Header Critique : QUASIMODO (THE HUNCHBACK OF NOTRE DAME)

Critique du film
QUASIMODO 1939

THE HUNCHBACK OF NOTRE DAME 

Frollo, juge à la cour royale, s'éprend d'Esmeralda, une bohémienne traquée par les soldats et qui s'est réfugiée dans Notre Dame de Paris. Il charge Quasimodo, le sonneur de cloches sourd et difforme, de l'enlever...

William Dieterle naît en Allemagne où il commence une carrière d'acteur de théâtre.

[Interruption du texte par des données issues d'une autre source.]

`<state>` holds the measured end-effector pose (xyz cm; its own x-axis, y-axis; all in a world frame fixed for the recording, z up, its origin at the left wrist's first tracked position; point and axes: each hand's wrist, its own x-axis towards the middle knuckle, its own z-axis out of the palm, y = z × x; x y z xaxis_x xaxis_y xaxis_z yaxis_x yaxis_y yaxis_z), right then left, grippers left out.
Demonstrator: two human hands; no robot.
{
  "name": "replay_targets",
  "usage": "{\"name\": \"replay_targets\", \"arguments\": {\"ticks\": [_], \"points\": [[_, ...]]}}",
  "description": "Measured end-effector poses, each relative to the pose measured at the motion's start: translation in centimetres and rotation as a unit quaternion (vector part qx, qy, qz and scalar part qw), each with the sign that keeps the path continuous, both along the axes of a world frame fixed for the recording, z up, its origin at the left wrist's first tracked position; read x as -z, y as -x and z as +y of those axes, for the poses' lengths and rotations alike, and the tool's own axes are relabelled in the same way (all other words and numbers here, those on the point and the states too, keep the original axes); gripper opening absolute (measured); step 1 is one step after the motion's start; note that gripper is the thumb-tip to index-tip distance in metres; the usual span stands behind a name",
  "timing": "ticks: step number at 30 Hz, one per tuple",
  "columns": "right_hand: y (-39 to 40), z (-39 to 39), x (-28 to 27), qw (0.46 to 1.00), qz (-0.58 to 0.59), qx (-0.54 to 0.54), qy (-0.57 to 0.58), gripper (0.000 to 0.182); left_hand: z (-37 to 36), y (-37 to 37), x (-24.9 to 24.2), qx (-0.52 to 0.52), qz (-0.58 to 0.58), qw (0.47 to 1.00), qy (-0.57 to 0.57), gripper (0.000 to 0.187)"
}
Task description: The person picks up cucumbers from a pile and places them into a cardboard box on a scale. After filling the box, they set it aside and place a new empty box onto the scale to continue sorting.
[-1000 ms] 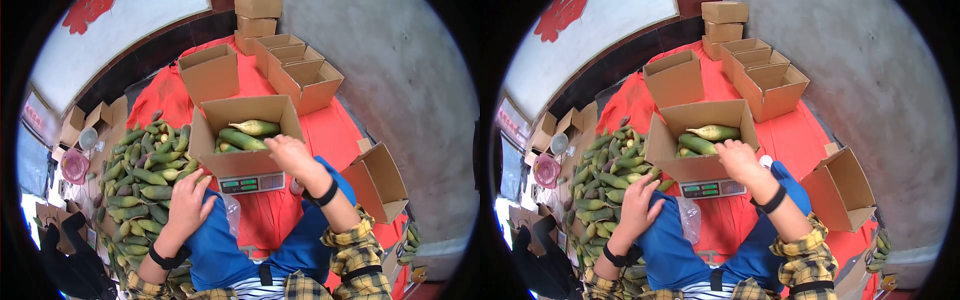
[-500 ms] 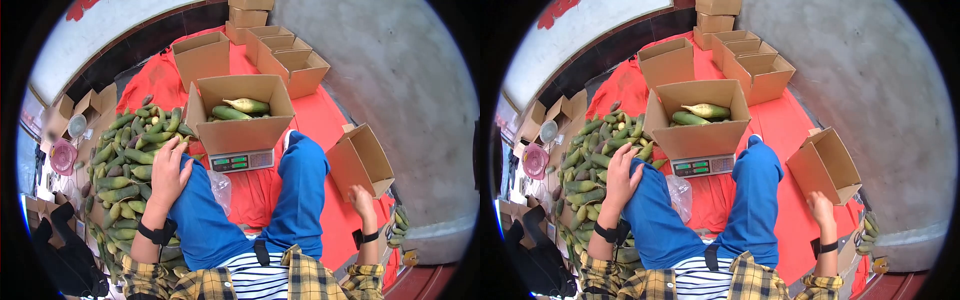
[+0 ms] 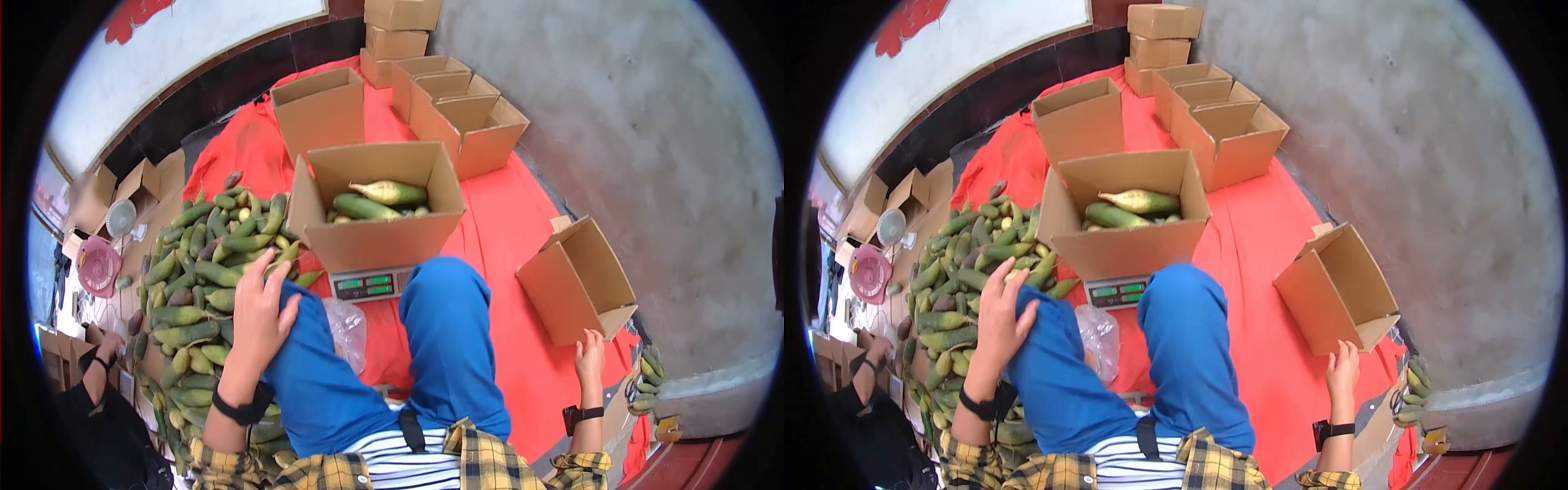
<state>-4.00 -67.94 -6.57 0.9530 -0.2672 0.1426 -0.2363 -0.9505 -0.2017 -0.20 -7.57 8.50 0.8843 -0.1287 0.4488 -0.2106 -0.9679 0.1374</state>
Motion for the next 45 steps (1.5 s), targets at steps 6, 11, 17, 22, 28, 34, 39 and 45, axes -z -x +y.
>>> {"name": "replay_targets", "arguments": {"ticks": [6, 11, 17, 22, 28, 34, 39, 45], "points": [[-4.4, -4.6, 1.8, 0.987, -0.08, 0.059, 0.126, 0.051, -3.6, -3.9, -5.1, 0.057, 0.097, 0.937, 0.33, 0.047], [-7.6, -7.7, 4.9, 0.996, 0.032, 0.08, 0.007, 0.045, -3.8, -10.5, -6.0, 0.088, 0.158, 0.788, 0.588, 0.038], [-10.8, -7.1, 6.5, 0.997, -0.055, -0.004, -0.054, 0.014, -2.9, -15.5, -3.6, 0.07, 0.144, 0.79, 0.592, 0.035], [-19.1, -3.6, 3.8, 0.983, -0.102, -0.134, -0.072, 0.012, -1.7, -18.7, 1.1, 0.029, 0.162, 0.793, 0.586, 0.033], [-33.5, 1.1, -0.3, 0.944, -0.148, -0.278, 0.102, 0.01, 0.5, -21.0, 2.1, -0.031, 0.103, 0.868, 0.485, 0.034], [-36.5, 14.5, -5.5, 0.906, -0.092, -0.222, -0.349, 0.021, 3.8, -21.9, 4.2, -0.109, 0.013, 0.971, 0.21, 0.045], [-20.5, 27.6, -20.5, 0.621, 0.197, -0.464, -0.6, 0.014, 5.0, -22.4, 6.1, -0.159, 0.106, 0.964, 0.183, 0.049], [-18.4, 30.5, -24.3, 0.355, 0.241, -0.608, -0.668, 0.026, 5.1, -22.8, 6.7, -0.239, 0.253, 0.931, 0.111, 0.046]]}}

Par nécessité plus que par passion, il joue aussi au cinéma où il devient une vedette. Puis, il s'intéresse à la réalisation et obtient de grands succès, dont LUDWIG DER ZWEITE KÖNIG VON BAYERN de 1929, biographie de Louis II de Bavière. En 1931, couvert de dettes suite à des investissements malheureux dans le théâtre, il part travailler à Hollywood pour Warner Bros. Après quelques années à réaliser des scénarios imposés, il monte en 1935 une adaptation visuellement extravagante de LE SONGE D'UNE NUIT D'ETE d'après Shakespeare, dans lequel son ami Max Reinhardt, important metteur en scène de théâtre autrichien, se charge de la direction d'acteurs. Le succès ne vient vraiment qu'avec ses biographies humanistes de grands hommes (PASTEUR en 1936, LA VIE D'EMILE ZOLA en 1937) interprétés par Paul Muni. Au sommet de sa popularité, Dieterle impose des sujets politiques à ses producteurs, tels la Guerre d'Espagne dans BLOCUS de 1938 avec Henry Fonda, ou la libération du Mexique avec JUAREZ ET MAXIMILIEN en 1939.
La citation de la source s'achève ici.